■ TASK GOAL ■
For every line below, restate it exactly and drop the images.
Start of Block
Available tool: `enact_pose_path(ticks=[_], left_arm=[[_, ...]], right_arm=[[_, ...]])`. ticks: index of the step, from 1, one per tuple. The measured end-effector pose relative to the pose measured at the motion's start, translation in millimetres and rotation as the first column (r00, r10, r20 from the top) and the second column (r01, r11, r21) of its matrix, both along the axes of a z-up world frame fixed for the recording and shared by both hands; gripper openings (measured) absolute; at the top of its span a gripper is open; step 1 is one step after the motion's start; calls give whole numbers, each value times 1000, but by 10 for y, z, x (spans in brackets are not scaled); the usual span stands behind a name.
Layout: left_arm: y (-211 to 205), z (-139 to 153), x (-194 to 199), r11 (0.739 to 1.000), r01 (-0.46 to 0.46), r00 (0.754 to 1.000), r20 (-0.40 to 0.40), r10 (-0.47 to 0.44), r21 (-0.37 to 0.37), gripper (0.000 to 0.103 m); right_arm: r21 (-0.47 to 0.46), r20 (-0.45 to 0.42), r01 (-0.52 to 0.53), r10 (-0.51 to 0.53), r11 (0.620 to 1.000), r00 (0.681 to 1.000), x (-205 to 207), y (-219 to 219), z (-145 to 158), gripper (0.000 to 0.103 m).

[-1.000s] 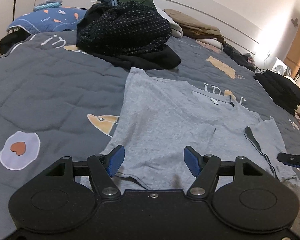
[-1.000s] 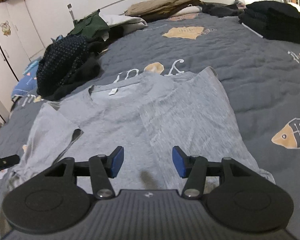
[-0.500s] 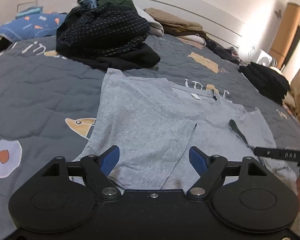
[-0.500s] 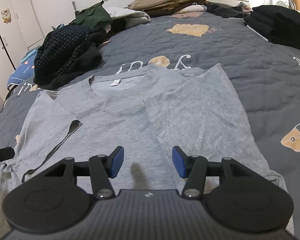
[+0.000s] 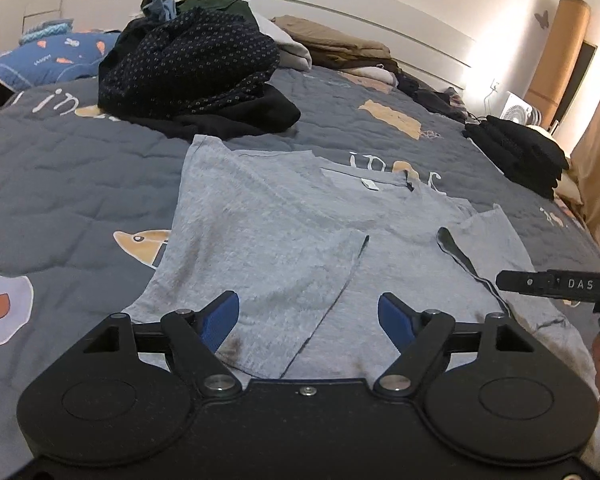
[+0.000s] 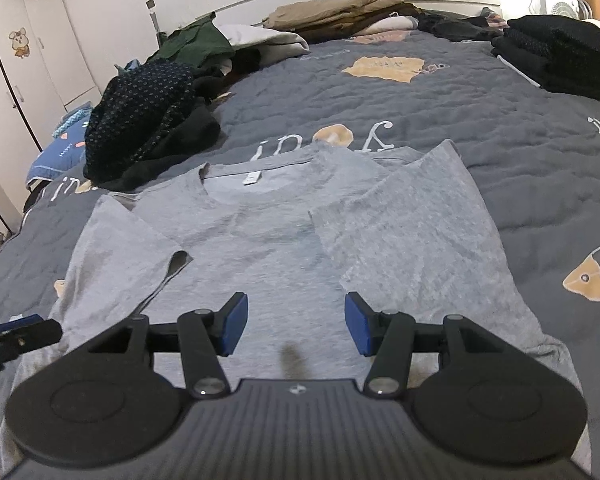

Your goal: Fold clothes

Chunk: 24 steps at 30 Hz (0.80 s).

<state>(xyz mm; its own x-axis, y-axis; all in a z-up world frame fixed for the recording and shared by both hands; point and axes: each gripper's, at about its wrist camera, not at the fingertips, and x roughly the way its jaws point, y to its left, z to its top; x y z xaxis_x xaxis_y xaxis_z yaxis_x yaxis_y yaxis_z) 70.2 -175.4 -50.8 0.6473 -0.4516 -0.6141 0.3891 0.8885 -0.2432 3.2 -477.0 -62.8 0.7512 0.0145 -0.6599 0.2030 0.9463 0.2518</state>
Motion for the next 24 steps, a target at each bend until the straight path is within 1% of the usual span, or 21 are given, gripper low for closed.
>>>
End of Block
■ WRITTEN RESPONSE ■
Available tool: `enact_pose_path(ticks=[_], left_arm=[[_, ...]], right_arm=[[_, ...]])`. ticks: index of the step, from 1, one per tuple. The measured end-effector pose relative to the pose measured at the motion's start, translation in millimetres and rotation as the first column (r00, r10, r20 from the top) and the second column (r01, r11, r21) of its matrix, both along the axes of a z-up world frame fixed for the recording and shared by both hands; gripper openings (measured) absolute; at the top of its span a gripper is open; step 1 is one step after the motion's start; calls give whole numbers, each value times 1000, but by 10 for y, z, x (spans in brackets are not scaled); the usual span stands behind a name.
Layout: left_arm: y (-211 to 205), z (-139 to 153), x (-194 to 199), r11 (0.739 to 1.000), r01 (-0.46 to 0.46), r00 (0.754 to 1.000), r20 (-0.40 to 0.40), r10 (-0.47 to 0.44), r21 (-0.37 to 0.37), gripper (0.000 to 0.103 m); right_arm: r21 (-0.47 to 0.46), r20 (-0.45 to 0.42), r01 (-0.52 to 0.53), r10 (-0.51 to 0.53), r11 (0.620 to 1.000), r00 (0.681 to 1.000), x (-205 to 207), y (-219 to 219), z (-145 to 158), gripper (0.000 to 0.103 m).

[-1.000s] 
[-1.000s] 
[-0.500s] 
[-0.500s] 
[+0.000s] 
[+0.000s] 

Your goal: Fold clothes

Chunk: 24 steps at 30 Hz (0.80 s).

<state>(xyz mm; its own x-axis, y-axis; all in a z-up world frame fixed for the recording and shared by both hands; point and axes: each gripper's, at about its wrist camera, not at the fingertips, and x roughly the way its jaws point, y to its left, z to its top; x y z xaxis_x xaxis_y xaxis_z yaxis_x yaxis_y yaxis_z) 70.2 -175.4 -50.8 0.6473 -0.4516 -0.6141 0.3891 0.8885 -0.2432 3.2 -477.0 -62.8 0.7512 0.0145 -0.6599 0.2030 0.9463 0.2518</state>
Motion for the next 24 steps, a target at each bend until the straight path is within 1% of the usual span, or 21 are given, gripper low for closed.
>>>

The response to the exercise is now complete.